An H-1B employee may continue working for JHU after the expiration of their current H-1B (as indicated by the expiration date on their Form I-797 or Form I-94) if JHU/OIS has filed an H-1B extension petition with USCIS before the expiration of the current H-1B. USCIS will permit an H-1B employee to continue working for their employer for up to 240 days while USCIS processes the H-1B extension petition.
If an H-1B employee resigns or is terminated, the department must notify OIS immediately. When the employee is terminated or resigns before their period of H-1B status expires, JHU/OIS must notify USCIS and DOL immediately. The employee should submit the Notification of Departure Form. The department should email H1B-Employment@jhu.edu with the employee’s name [First/Last], JHED and last date of employment.

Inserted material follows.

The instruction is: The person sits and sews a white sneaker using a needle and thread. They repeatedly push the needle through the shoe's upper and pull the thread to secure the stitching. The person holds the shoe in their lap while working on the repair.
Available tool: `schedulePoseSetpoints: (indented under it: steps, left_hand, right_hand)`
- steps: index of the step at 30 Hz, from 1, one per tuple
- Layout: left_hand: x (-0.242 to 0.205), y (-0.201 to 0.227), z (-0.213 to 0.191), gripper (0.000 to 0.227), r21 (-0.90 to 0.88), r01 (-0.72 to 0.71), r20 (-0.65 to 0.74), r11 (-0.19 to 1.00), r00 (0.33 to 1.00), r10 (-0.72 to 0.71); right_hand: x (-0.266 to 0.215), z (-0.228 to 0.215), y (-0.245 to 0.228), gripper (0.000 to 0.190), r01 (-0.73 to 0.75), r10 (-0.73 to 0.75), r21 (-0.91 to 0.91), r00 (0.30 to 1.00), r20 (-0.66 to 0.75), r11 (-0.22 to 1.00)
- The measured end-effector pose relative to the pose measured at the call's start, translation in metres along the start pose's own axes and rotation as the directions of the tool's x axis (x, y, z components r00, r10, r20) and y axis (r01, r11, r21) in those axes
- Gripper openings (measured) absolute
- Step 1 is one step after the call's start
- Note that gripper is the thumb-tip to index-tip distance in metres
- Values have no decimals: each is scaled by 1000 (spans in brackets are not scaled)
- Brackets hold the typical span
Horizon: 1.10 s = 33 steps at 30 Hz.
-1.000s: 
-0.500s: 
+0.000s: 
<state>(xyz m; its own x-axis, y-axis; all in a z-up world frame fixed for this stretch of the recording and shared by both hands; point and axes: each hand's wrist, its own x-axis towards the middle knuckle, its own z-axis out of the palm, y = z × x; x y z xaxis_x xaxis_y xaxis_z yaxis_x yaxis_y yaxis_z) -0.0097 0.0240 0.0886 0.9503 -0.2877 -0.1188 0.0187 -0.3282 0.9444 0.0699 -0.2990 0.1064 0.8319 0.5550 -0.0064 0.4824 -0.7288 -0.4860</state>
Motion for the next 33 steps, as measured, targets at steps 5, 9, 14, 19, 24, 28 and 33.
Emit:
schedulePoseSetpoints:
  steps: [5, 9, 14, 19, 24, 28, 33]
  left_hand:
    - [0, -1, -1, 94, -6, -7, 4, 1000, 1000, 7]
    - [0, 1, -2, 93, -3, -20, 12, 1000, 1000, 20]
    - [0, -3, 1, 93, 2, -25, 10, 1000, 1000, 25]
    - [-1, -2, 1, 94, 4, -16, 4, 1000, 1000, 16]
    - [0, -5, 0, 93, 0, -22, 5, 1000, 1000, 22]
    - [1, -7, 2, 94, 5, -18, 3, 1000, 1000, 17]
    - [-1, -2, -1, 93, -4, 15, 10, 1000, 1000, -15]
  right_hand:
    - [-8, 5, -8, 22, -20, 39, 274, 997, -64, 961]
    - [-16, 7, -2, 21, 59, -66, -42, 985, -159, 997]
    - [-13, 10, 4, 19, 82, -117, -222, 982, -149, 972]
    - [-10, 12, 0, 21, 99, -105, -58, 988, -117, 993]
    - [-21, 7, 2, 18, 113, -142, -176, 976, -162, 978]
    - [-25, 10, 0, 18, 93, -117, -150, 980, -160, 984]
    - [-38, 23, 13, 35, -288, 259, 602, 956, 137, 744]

H-1B status is employer and employment specific. Any change in the terms of employment [e.g., hiring department, position title, job duties, benefits or salary] must first be reviewed by OIS. Material changes require JHU/OIS to submit an amended petition to USCIS before the change takes place.
H-1B status is “employer and employment specific”. Johns Hopkins University (JHU), Johns Hopkins Hospital (JHH) and Johns Hopkins Health System (JHHS) are separate employers. OIS advises and prepares H-1B petitions for eligible JHU employees. Individuals in H-1B status who are employed by or offered employment with JHH or JHHS must consult the office of Human Resources in JHH and JHHS.